As AI agents become the primary users of applications, user interfaces (UIs) are expected to drastically change. UIs, currently optimized for human usability, will likely optimize for agent usability and inference cost efficiency. This could lead to UIs that are difficult for humans to use directly [00:36:55]. For example, a redesigned PowerPoint UI might enable agents to complete tasks in five actions instead of a hundred, leading to significant inference cost savings for companies like Microsoft [00:39:43].

Privacy and Control Concerns

The operation of these agents involves continuous screenshots and data being sent to developers (e.g., Microsoft data centers), raising significant privacy concerns [00:41:42].

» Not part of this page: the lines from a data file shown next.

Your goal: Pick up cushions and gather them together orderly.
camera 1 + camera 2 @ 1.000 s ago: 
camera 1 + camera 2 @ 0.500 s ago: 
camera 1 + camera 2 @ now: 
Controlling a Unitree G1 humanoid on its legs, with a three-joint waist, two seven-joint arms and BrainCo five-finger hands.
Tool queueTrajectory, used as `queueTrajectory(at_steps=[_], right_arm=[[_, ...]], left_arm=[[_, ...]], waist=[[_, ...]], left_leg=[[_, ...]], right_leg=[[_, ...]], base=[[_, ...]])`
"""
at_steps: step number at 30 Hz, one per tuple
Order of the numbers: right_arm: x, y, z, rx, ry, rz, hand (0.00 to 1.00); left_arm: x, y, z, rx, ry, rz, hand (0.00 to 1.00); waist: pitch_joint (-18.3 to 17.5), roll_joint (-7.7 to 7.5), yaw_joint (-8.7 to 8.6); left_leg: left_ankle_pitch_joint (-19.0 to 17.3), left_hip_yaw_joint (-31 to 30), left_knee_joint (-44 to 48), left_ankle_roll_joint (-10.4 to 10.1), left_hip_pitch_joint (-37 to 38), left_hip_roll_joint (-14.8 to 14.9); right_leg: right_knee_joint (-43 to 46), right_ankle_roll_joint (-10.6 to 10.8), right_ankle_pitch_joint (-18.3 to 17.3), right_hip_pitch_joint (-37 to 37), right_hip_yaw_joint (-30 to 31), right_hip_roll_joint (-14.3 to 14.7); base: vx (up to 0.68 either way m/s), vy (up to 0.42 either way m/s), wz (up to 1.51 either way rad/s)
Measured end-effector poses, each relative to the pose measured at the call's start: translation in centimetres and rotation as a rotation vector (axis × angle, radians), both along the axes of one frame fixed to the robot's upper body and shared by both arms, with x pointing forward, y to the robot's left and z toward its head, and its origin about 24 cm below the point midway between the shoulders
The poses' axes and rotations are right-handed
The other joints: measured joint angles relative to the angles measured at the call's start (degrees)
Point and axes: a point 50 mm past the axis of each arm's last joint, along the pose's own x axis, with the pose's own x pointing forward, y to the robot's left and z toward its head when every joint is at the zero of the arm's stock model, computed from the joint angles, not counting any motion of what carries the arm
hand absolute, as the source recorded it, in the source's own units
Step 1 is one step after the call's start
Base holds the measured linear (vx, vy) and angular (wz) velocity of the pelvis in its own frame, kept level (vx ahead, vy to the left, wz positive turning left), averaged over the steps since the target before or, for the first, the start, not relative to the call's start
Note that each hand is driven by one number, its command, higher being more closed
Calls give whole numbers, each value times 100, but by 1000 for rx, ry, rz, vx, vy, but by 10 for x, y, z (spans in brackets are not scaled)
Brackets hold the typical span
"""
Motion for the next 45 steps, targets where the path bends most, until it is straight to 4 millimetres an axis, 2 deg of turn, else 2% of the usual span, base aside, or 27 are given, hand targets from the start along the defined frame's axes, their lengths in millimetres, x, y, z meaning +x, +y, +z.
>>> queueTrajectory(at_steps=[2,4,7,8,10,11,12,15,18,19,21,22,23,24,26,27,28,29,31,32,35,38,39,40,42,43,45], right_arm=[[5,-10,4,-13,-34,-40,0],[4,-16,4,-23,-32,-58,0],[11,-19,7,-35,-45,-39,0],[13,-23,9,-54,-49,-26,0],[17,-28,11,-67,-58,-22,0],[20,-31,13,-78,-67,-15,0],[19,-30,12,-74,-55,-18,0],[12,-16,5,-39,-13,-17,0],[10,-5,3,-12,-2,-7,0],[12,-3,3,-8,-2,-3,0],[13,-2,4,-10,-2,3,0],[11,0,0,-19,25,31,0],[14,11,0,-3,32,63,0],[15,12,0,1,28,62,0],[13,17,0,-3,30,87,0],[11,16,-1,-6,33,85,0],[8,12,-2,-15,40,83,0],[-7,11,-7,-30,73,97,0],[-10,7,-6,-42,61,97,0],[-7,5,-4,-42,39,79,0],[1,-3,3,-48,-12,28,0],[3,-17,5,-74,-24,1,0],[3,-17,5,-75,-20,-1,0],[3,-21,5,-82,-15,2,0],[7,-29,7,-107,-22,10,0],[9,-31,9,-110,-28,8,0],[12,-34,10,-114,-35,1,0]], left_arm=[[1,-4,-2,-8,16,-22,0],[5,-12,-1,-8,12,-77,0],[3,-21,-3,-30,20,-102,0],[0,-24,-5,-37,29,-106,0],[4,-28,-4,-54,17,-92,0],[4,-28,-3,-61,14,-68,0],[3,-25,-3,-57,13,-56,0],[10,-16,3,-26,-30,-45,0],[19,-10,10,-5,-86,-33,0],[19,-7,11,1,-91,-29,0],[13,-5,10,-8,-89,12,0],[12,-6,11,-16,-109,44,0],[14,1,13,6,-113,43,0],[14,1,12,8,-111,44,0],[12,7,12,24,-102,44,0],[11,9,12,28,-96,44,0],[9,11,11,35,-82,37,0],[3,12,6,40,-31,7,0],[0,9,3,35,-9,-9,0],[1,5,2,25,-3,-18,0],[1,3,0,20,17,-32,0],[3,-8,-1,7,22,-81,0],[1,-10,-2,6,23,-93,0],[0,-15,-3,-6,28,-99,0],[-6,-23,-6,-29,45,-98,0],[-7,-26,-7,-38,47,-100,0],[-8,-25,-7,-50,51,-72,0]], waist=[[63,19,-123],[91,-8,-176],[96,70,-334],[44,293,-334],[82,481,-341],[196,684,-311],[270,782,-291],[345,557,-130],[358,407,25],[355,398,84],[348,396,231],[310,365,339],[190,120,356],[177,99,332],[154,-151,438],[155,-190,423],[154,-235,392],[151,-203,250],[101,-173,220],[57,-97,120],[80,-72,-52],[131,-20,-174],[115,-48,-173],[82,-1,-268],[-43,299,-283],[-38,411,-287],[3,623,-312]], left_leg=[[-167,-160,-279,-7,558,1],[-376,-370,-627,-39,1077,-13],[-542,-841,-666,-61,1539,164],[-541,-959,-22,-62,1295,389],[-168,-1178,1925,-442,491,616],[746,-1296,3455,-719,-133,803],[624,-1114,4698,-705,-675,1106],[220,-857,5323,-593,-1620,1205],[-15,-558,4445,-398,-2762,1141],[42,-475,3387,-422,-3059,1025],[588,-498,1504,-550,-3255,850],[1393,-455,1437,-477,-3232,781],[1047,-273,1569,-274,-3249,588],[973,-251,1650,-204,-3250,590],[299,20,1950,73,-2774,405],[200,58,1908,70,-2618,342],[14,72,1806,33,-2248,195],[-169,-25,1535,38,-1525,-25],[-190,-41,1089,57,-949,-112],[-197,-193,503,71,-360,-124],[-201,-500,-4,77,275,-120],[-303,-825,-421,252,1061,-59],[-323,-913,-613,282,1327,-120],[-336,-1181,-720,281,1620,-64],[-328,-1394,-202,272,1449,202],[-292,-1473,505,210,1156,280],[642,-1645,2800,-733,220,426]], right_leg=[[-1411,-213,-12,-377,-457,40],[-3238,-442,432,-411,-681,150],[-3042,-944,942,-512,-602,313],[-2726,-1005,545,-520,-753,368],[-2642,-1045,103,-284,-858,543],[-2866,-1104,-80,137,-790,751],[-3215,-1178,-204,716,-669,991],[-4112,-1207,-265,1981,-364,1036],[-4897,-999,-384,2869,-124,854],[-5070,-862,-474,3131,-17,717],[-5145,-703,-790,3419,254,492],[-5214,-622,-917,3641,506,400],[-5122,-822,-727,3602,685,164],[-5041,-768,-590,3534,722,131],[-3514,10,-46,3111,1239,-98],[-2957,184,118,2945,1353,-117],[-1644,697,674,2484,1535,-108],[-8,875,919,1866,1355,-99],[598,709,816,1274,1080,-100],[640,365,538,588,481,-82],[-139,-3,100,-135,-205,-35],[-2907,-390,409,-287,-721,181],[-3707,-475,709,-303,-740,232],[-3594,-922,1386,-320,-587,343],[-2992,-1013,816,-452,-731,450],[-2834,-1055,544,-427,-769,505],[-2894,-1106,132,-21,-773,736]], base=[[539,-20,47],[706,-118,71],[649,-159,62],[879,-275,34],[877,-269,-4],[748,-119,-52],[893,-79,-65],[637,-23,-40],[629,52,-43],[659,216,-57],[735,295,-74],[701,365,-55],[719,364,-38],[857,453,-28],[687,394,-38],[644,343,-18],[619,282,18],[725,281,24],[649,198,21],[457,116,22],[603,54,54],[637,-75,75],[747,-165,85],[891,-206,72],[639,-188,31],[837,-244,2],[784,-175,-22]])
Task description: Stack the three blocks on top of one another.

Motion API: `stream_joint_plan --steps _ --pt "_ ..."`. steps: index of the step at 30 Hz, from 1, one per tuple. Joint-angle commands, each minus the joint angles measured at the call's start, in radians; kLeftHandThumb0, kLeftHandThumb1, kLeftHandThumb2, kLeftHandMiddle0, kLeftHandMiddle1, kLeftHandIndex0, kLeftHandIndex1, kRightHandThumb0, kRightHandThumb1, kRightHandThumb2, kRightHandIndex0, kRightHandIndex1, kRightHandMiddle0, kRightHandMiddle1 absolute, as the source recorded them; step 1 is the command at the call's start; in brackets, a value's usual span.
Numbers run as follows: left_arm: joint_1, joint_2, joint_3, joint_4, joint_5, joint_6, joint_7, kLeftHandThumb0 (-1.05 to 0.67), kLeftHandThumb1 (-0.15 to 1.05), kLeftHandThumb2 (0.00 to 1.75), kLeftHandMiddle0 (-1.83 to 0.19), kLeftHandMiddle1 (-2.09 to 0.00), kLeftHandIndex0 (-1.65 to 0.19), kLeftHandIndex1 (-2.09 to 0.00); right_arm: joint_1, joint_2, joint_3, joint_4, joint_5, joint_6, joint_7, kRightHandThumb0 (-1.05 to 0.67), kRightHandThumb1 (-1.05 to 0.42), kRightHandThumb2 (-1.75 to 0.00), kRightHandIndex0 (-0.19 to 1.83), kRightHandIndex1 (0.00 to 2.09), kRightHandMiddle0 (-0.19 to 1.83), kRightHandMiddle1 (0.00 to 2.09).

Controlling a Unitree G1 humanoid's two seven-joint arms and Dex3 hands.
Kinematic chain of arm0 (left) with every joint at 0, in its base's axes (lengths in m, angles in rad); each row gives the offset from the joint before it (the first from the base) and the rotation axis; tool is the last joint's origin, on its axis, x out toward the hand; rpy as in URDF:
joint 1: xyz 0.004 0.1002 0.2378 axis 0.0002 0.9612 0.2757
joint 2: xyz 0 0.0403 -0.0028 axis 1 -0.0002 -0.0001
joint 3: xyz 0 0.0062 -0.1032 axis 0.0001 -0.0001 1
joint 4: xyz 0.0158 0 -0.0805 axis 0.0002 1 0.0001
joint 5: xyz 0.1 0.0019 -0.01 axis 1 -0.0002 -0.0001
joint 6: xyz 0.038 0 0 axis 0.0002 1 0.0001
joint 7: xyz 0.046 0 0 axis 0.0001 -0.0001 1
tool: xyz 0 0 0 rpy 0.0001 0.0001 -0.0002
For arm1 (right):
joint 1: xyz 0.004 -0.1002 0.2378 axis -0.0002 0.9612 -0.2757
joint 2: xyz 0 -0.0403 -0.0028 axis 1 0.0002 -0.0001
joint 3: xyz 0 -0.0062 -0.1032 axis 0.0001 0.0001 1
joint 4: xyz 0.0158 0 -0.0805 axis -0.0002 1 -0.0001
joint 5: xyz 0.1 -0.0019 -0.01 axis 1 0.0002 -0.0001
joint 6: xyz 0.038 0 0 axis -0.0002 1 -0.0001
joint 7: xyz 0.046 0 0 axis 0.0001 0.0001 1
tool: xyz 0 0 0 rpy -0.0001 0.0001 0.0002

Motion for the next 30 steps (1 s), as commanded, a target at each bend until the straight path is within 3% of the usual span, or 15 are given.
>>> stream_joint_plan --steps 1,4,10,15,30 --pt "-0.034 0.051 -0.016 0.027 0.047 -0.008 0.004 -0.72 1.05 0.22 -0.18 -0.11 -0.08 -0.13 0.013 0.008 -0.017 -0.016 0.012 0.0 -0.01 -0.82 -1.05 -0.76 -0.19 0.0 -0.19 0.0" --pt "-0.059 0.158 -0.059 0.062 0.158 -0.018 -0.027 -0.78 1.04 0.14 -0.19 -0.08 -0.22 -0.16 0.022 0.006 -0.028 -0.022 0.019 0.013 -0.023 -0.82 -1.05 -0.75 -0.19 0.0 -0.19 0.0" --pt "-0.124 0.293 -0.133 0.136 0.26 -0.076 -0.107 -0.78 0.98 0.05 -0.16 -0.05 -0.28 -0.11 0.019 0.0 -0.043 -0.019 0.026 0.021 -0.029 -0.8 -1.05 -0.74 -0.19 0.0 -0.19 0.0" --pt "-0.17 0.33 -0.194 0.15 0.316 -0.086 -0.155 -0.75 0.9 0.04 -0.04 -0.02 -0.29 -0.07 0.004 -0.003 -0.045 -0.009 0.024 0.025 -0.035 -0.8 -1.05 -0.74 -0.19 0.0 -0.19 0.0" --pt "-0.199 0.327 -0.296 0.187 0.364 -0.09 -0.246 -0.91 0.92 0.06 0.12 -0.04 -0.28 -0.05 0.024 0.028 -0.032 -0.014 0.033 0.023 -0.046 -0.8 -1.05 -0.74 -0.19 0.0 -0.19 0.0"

• A “safety model” continually assesses actions, potentially limiting what users can do if deemed “sketchy” or unapproved by the provider [00:41:48].
• This could lead to a future where human control over computers is significantly reduced, resembling the scenario in “2001: A Space Odyssey” where the AI refuses commands [00:42:36].

The Gradual Singularity

The shift to a world dominated by AI agents is unlikely to be a singular, sudden event. Similar to the widespread adoption of cell phones, which fundamentally changed human behavior over a decade without a specific “singularity” moment, AI integration will likely be a gradual, background process [01:00:13]. This will transform daily tasks and human skills, with future generations potentially being more adept at voice commands than traditional typing [01:02:50].

Commercial Deployment

Companies like Microsoft are likely to integrate these AI agents directly into operating systems (e.g., Windows 12), offering them as built-in products [01:16:38]. The question remains whether other companies will offer third-party solutions, creating a competitive market, or if OS providers will maintain a “walled garden” approach [01:17:04].

Future Outlook

The rapid pace of research suggests that by the end of 2024, self-operating computers capable of performing daily tasks through natural language will be commonplace [01:15:31]. Continued scaling of LLMs, coupled with advancements in tokenization (e.g., Karpathy’s work on byte-pair encoding for more fundamental tokens) and self-play loops, will drive further progress toward ASI [01:59:16]. This will lead to a generalist superintelligence capable of performing virtually any task [01:59:54].